[Information shown]:
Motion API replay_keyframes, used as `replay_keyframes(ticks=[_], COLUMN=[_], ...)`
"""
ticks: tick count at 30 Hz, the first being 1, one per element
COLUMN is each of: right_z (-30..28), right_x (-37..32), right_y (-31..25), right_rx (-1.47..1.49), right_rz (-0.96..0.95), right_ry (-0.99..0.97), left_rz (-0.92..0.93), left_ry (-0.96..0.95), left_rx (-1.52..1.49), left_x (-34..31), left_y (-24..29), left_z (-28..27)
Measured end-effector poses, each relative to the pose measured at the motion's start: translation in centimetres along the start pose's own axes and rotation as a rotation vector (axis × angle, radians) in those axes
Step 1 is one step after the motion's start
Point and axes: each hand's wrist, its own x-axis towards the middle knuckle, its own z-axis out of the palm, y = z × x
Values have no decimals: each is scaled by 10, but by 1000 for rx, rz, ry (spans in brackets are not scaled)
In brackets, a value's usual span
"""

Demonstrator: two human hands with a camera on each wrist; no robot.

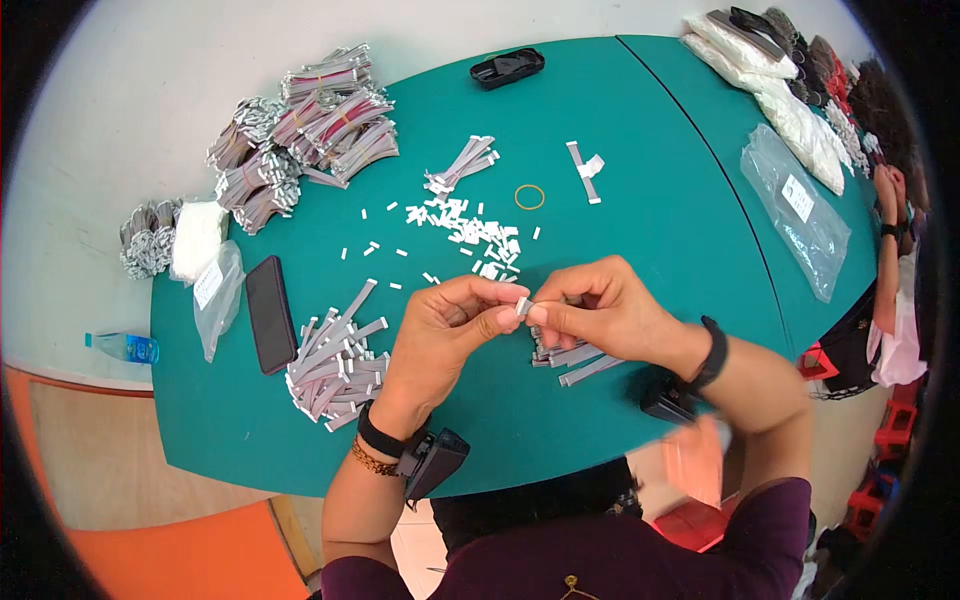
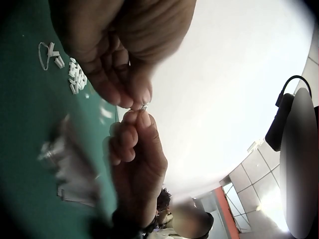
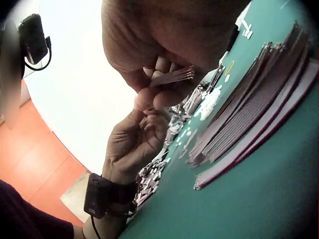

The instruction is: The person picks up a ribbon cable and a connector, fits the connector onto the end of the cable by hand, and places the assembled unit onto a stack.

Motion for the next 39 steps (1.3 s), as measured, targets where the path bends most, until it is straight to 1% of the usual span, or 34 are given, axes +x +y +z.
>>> replay_keyframes(ticks=[10,16,19,22,25,28,31,34,37,39], right_z=[0,0,0,1,1,2,2,2,2,3], right_x=[1,1,1,1,0,2,1,-1,1,1], right_y=[-3,-2,-3,3,8,7,0,7,11,12], right_rx=[-31,-8,-30,-72,-176,-50,-67,-242,-81,-53], right_rz=[11,27,46,-32,-113,-48,-30,-130,-78,-88], right_ry=[17,12,9,33,50,14,6,45,20,29], left_rz=[-9,115,110,152,206,198,210,243,225,224], left_ry=[17,66,77,98,99,86,102,106,112,129], left_rx=[40,187,295,366,437,431,471,520,476,426], left_x=[-1,-1,-2,-2,-3,-3,-4,-6,-6,-5], left_y=[2,-3,-1,-2,-5,-5,-5,-4,-5,-6], left_z=[2,6,8,10,10,9,10,12,12,13])
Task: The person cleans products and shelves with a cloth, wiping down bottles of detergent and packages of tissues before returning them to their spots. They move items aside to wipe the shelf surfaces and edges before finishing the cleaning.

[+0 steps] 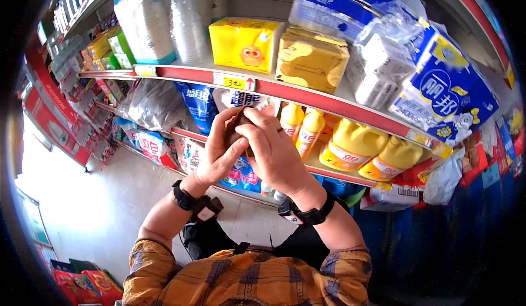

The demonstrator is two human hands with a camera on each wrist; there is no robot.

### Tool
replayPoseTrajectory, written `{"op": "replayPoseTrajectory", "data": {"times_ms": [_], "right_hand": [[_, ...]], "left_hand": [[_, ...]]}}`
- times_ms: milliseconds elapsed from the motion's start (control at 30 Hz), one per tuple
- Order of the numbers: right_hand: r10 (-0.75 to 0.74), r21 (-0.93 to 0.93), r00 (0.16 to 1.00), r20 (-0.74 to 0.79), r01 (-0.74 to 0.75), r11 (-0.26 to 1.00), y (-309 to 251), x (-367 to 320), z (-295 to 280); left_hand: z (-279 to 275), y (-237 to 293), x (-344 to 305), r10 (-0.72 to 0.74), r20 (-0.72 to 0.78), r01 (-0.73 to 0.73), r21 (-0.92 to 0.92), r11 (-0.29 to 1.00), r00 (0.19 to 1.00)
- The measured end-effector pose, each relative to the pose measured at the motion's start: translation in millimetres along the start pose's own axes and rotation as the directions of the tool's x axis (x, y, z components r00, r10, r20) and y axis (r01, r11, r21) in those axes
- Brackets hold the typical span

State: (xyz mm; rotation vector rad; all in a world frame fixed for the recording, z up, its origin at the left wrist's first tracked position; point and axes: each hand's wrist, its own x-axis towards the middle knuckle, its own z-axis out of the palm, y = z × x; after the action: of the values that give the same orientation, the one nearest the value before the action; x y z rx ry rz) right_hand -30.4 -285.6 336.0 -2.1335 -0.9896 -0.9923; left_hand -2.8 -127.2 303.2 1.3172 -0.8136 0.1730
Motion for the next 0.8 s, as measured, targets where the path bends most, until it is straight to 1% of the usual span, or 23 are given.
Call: {"op": "replayPoseTrajectory", "data": {"times_ms": [33, 67, 100, 133, 167, 200, 233, 267, 300, 333, 400, 467, 500, 533, 600, 667, 700, 800], "right_hand": [[0.003, 0.007, 0.998, 0.067, -0.003, 1.000, -2, 3, 1], [0.005, 0.011, 0.991, 0.132, -0.007, 1.000, -4, 6, -1], [-0.028, -0.011, 0.987, 0.159, 0.030, 0.999, -3, 10, -4], [-0.031, -0.051, 0.989, 0.146, 0.039, 0.998, -1, 13, -4], [-0.056, -0.177, 0.991, 0.120, 0.076, 0.981, 5, 18, -6], [-0.083, -0.302, 0.992, 0.094, 0.108, 0.947, 11, 22, -7], [-0.077, -0.445, 0.992, 0.098, 0.113, 0.888, 16, 28, -7], [-0.073, -0.523, 0.990, 0.122, 0.127, 0.843, 19, 36, -9], [-0.081, -0.596, 0.989, 0.126, 0.141, 0.791, 26, 39, -5], [-0.089, -0.663, 0.988, 0.130, 0.153, 0.733, 34, 40, 1], [-0.101, -0.677, 0.988, 0.118, 0.154, 0.720, 41, 40, 10], [-0.118, -0.687, 0.987, 0.108, 0.160, 0.709, 43, 43, 13], [-0.092, -0.655, 0.992, 0.091, 0.129, 0.745, 44, 43, 13], [-0.062, -0.620, 0.995, 0.075, 0.095, 0.779, 44, 43, 14], [-0.090, -0.617, 0.994, 0.059, 0.107, 0.780, 42, 44, 15], [-0.079, -0.616, 0.995, 0.062, 0.101, 0.781, 41, 44, 13], [-0.086, -0.613, 0.995, 0.056, 0.102, 0.784, 42, 44, 14], [-0.099, -0.616, 0.995, 0.023, 0.092, 0.782, 47, 44, 17]], "left_hand": [[-3, -1, -4, -0.034, -0.044, 0.030, -0.093, 0.995, 0.998], [-11, 0, -3, -0.019, -0.094, 0.020, 0.007, 1.000, 0.995], [-19, 2, -2, -0.038, -0.159, 0.047, 0.052, 0.998, 0.987], [-27, 5, -1, -0.054, -0.225, 0.076, 0.093, 0.993, 0.973], [-39, -1, 3, 0.058, -0.245, -0.006, 0.210, 0.978, 0.968], [-45, 3, 5, 0.086, -0.253, -0.003, 0.310, 0.951, 0.964], [-51, 2, 9, 0.149, -0.248, -0.039, 0.399, 0.916, 0.957], [-57, 2, 14, 0.211, -0.235, -0.074, 0.484, 0.872, 0.949], [-59, 6, 21, 0.345, -0.179, -0.162, 0.629, 0.760, 0.921], [-60, 11, 29, 0.464, -0.101, -0.238, 0.751, 0.616, 0.880], [-63, 12, 38, 0.486, -0.133, -0.218, 0.771, 0.599, 0.864], [-76, 8, 49, 0.566, -0.072, -0.188, 0.903, 0.387, 0.821], [-86, 3, 53, 0.549, -0.025, -0.199, 0.918, 0.344, 0.835], [-96, 0, 55, 0.525, 0.064, -0.237, 0.934, 0.268, 0.849], [-110, -2, 55, 0.491, 0.181, -0.312, 0.929, 0.198, 0.852], [-121, -2, 57, 0.470, 0.161, -0.274, 0.944, 0.184, 0.868], [-125, 4, 57, 0.496, 0.163, -0.247, 0.963, 0.108, 0.853], [-148, 3, 53, 0.509, 0.034, -0.121, 0.983, 0.138, 0.860]]}}
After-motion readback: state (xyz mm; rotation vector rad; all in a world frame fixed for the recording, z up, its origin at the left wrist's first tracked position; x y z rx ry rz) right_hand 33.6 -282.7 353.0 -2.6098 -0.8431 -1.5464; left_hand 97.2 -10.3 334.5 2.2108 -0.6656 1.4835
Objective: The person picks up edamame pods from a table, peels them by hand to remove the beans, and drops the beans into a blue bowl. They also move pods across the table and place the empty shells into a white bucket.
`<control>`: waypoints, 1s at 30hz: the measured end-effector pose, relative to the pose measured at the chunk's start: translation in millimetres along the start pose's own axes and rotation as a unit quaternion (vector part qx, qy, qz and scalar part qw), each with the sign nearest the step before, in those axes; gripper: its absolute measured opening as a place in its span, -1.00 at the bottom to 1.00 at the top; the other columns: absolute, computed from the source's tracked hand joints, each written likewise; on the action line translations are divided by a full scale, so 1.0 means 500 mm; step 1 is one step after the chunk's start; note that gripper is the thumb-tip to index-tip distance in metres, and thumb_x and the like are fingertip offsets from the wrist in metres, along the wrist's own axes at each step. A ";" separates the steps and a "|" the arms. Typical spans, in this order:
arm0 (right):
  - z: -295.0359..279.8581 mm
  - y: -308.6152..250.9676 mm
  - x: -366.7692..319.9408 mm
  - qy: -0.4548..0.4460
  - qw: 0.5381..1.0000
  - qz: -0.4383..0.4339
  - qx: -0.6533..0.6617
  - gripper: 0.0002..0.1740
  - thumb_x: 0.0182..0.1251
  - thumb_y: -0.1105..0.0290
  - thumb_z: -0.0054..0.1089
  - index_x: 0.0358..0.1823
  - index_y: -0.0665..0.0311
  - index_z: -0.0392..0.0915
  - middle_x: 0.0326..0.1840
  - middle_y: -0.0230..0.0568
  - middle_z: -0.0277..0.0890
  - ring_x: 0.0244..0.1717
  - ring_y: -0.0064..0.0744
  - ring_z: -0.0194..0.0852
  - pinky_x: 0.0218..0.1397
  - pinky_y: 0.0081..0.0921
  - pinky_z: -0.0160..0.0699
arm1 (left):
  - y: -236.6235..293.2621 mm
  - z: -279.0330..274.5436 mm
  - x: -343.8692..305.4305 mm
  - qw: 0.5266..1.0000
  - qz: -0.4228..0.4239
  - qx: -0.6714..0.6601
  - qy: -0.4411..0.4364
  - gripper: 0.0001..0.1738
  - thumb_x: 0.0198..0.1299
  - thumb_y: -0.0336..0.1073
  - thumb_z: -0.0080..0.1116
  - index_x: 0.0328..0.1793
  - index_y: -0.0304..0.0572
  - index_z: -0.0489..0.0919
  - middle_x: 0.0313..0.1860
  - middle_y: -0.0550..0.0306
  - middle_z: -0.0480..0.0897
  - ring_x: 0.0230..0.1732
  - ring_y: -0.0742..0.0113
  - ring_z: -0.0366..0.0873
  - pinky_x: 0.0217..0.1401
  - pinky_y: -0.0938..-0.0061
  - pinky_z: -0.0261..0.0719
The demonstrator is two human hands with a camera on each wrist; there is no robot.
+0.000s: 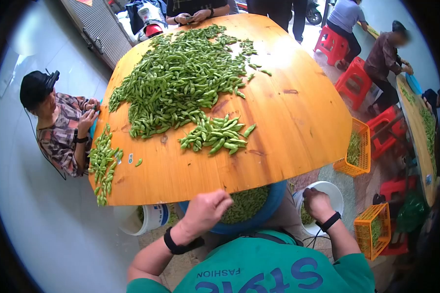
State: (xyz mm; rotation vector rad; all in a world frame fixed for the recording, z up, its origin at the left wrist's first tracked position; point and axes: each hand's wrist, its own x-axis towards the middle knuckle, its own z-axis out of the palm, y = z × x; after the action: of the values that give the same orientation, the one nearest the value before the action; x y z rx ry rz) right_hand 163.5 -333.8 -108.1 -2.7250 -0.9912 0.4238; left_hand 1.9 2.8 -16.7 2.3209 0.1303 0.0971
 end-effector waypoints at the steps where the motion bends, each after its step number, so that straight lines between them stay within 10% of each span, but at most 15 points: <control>1: -0.009 0.014 -0.013 0.003 1.000 0.004 -0.026 -0.67 0.07 0.33 0.25 -0.13 0.28 0.46 -0.19 0.10 0.58 -0.21 0.13 0.61 -0.18 -0.05 0.60 | 0.011 -0.013 0.022 0.998 -0.012 -0.019 0.054 -0.78 0.19 -0.31 0.28 -0.10 -0.27 0.61 -0.46 -0.06 0.63 -0.41 -0.07 0.63 -0.36 0.23 0.55; 6: -0.005 -0.007 0.003 -0.044 0.997 0.032 0.063 -0.71 0.11 0.43 0.09 -0.12 0.38 0.44 -0.35 0.27 0.55 -0.28 0.24 0.58 -0.19 -0.01 0.58 | -0.029 -0.041 0.135 0.962 -0.013 0.171 0.214 -0.78 0.20 -0.33 0.28 -0.08 -0.26 0.60 -0.22 -0.05 0.57 -0.27 -0.06 0.59 -0.27 0.18 0.54; 11: -0.085 -0.176 0.036 0.029 0.935 -0.173 0.308 -0.77 0.24 0.51 0.04 -0.08 0.36 0.49 -0.40 0.22 0.51 -0.35 0.17 0.57 -0.25 -0.12 0.56 | -0.049 -0.041 0.151 0.958 0.008 0.219 0.187 -0.81 0.17 -0.35 0.28 -0.14 -0.28 0.59 -0.22 -0.02 0.58 -0.31 0.04 0.60 -0.31 0.24 0.53; 15: -0.140 -0.272 0.066 0.006 0.907 -0.176 0.382 -0.79 0.32 0.49 0.07 -0.05 0.38 0.49 -0.46 0.06 0.53 -0.45 -0.11 0.59 -0.34 -0.31 0.58 | -0.018 -0.036 0.110 0.982 -0.085 -0.088 0.147 -0.84 0.21 -0.42 0.22 -0.12 -0.31 0.60 -0.42 0.22 0.61 -0.51 0.52 0.50 -0.46 0.58 0.45; 17: -0.148 -0.307 0.081 -0.077 0.820 -0.038 0.565 -0.77 0.39 0.44 0.03 -0.01 0.39 0.49 -0.47 -0.19 0.55 -0.47 -0.47 0.56 -0.40 -0.50 0.57 | 0.028 -0.039 0.082 0.897 -0.228 -0.372 0.066 -0.81 0.27 -0.38 0.21 -0.05 -0.32 0.61 -0.37 0.28 0.62 -0.47 0.59 0.52 -0.44 0.68 0.48; 20: -0.137 -0.331 0.103 -0.127 0.752 -0.032 0.646 -0.76 0.47 0.44 -0.01 0.07 0.37 0.49 -0.38 -0.39 0.55 -0.44 -0.67 0.51 -0.38 -0.66 0.57 | 0.043 -0.022 0.045 0.878 -0.223 -0.423 0.026 -0.77 0.31 -0.36 0.21 0.01 -0.33 0.60 -0.37 0.27 0.63 -0.43 0.58 0.55 -0.41 0.71 0.50; 30: -0.114 -0.332 0.102 -0.159 0.750 -0.021 0.642 -0.80 0.47 0.44 -0.01 -0.02 0.39 0.50 -0.37 -0.39 0.55 -0.45 -0.68 0.50 -0.40 -0.67 0.55 | 0.056 0.015 0.001 0.891 -0.230 -0.390 0.032 -0.80 0.27 -0.37 0.28 -0.05 -0.32 0.61 -0.34 0.27 0.65 -0.38 0.62 0.55 -0.37 0.70 0.52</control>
State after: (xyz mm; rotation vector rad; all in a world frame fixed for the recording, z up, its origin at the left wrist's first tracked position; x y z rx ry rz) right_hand 121.9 -181.2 -16.3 -1.3696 -0.4495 1.0760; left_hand 4.8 -21.7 -1.2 1.4342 0.5633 -0.0176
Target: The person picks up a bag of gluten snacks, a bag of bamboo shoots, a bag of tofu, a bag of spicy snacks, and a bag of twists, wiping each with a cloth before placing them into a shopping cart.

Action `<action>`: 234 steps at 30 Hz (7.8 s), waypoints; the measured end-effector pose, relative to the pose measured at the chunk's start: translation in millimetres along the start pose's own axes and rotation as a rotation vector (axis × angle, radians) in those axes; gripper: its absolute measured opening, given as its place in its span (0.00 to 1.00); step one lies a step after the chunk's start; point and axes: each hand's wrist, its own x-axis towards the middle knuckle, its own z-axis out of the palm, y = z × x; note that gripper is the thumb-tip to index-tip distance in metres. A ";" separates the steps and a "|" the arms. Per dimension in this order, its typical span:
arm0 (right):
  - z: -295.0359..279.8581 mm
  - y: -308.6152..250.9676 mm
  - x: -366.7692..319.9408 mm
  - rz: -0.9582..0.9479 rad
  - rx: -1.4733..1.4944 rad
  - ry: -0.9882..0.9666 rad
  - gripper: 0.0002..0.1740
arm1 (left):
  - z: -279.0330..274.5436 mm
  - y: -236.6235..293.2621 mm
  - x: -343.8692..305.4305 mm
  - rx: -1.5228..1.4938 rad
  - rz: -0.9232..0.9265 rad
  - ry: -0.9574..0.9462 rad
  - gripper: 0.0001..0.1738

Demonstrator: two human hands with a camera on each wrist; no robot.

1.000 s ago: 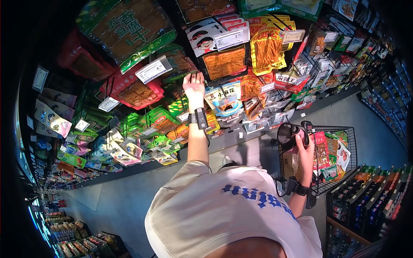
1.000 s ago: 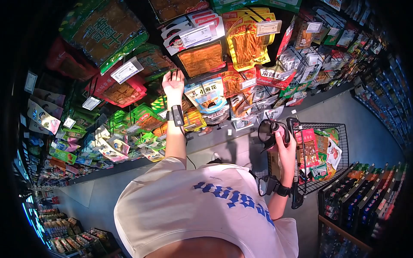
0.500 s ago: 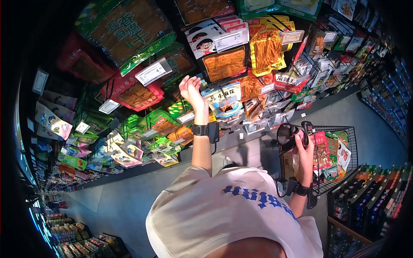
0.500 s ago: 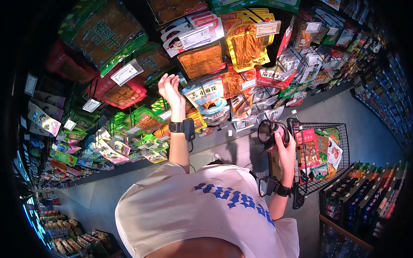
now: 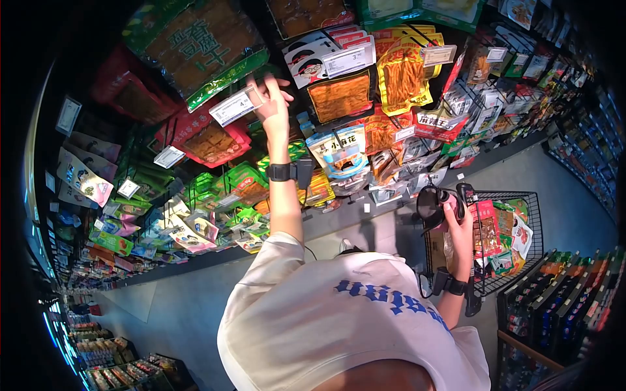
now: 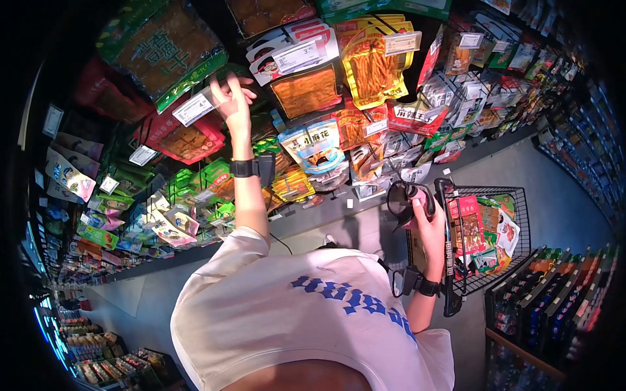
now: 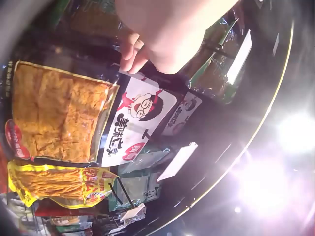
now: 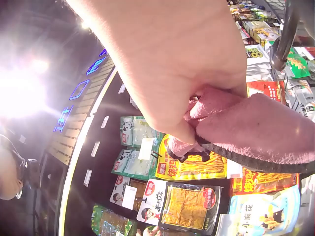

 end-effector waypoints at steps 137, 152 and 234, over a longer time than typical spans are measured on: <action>23.3 -3.6 -5.0 0.011 -0.050 -0.050 0.18 | -24.7 -66.3 70.2 1.129 0.912 0.174 0.12; 19.8 -5.5 -2.9 -0.003 -0.056 -0.080 0.17 | -29.2 -84.9 78.3 0.598 0.232 -0.093 0.21; 70.4 3.9 -4.8 0.077 -0.094 -0.011 0.15 | -11.9 -186.0 -47.2 -0.853 -0.639 0.301 0.08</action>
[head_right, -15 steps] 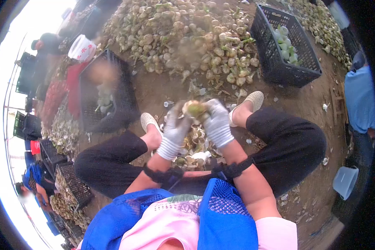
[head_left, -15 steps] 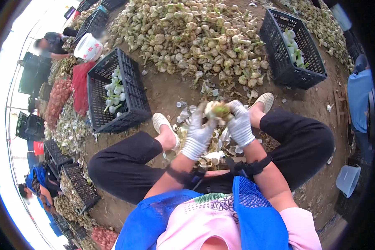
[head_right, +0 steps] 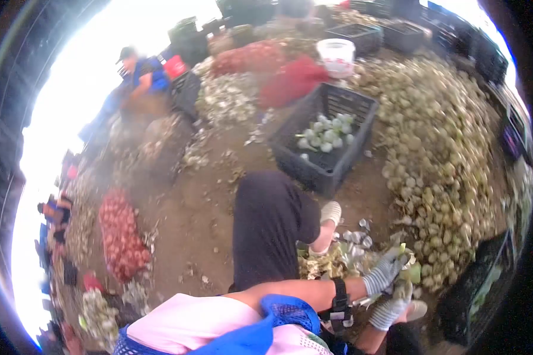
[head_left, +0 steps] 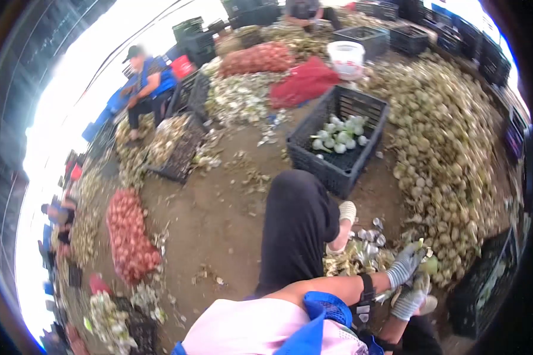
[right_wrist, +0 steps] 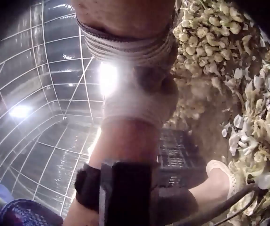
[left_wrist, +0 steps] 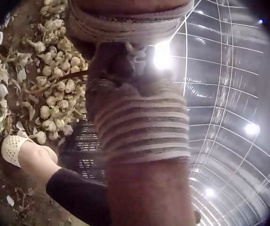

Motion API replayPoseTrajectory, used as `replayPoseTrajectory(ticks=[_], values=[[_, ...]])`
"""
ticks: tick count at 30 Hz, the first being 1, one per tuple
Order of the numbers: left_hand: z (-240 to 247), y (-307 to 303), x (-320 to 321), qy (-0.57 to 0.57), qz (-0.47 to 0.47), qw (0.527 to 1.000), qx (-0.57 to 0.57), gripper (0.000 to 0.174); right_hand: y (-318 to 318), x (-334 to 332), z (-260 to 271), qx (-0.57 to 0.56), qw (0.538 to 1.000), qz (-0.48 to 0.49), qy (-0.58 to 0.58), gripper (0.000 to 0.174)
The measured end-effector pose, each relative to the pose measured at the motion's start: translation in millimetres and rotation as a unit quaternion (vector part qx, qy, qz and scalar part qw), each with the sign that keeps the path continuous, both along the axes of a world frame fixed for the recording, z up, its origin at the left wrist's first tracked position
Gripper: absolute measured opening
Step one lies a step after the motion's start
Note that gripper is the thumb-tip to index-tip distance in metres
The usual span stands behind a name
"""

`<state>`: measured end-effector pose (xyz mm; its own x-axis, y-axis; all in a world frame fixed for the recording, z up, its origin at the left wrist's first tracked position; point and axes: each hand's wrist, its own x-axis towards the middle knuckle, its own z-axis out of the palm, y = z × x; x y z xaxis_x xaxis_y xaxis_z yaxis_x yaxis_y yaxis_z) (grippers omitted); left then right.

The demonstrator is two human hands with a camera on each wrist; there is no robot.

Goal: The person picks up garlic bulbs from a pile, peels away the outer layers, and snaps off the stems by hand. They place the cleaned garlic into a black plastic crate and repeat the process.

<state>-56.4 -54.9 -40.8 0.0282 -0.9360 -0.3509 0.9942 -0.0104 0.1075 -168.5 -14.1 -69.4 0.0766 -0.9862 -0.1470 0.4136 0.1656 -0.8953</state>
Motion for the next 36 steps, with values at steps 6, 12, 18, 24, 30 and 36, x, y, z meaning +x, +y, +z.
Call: replayPoseTrajectory(ticks=[6, 12, 18, 24, 30, 36], values=[[47.0, -7.3, 19.6, -0.259, 0.008, 0.966, 0.014, 0.029, -5.4, 29.7, 85.6, 0.24, 0.942, -0.046, -0.229, 0.044], [107.6, 10.1, 79.7, -0.072, -0.017, 0.986, -0.148, 0.041, -7.8, 4.7, 127.7, 0.049, 0.923, -0.128, -0.359, 0.023], [120.2, 32.9, 129.8, -0.355, -0.029, 0.927, -0.115, 0.063, 6.6, 5.8, 60.5, -0.008, 0.87, 0.305, 0.387, 0.068], [100.6, 61.7, 60.2, -0.466, -0.14, 0.854, -0.182, 0.069, 16.3, 37.6, 110.2, -0.018, 0.994, 0.102, -0.034, 0.057], [131.0, 38.4, 81.8, -0.847, -0.013, 0.449, -0.285, 0.041, 19.1, 17.5, 110.5, 0.02, 0.994, 0.105, -0.016, 0.052], [108.0, 45.0, 68.6, -0.906, 0.062, 0.254, -0.334, 0.02, 24.3, 18.2, 106.4, 0.012, 0.986, 0.136, 0.092, 0.044]])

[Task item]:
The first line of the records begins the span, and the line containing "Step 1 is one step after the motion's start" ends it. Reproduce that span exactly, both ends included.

[Response below]:
Motion API replay_keyframes, used as `replay_keyframes(ticks=[_], COLUMN=[_], ...)`
"""
ticks: tick count at 30 Hz, the first being 1, one per element
COLUMN is each of: right_z (-30..28), right_x (-37..32), right_y (-31..25), right_rx (-1.47..1.49), right_rz (-0.96..0.95), right_ry (-0.99..0.97), left_rz (-0.92..0.93), left_ry (-0.96..0.95), left_rx (-1.52..1.49), left_x (-34..31), left_y (-24..29), left_z (-28..27)
Measured end-effector poses, each relative to the pose measured at the motion's start: translation in centimetres along the start pose's own axes and rotation as a rotation vector (axis × angle, radians) in those axes
Step 1 is one step after the motion's start

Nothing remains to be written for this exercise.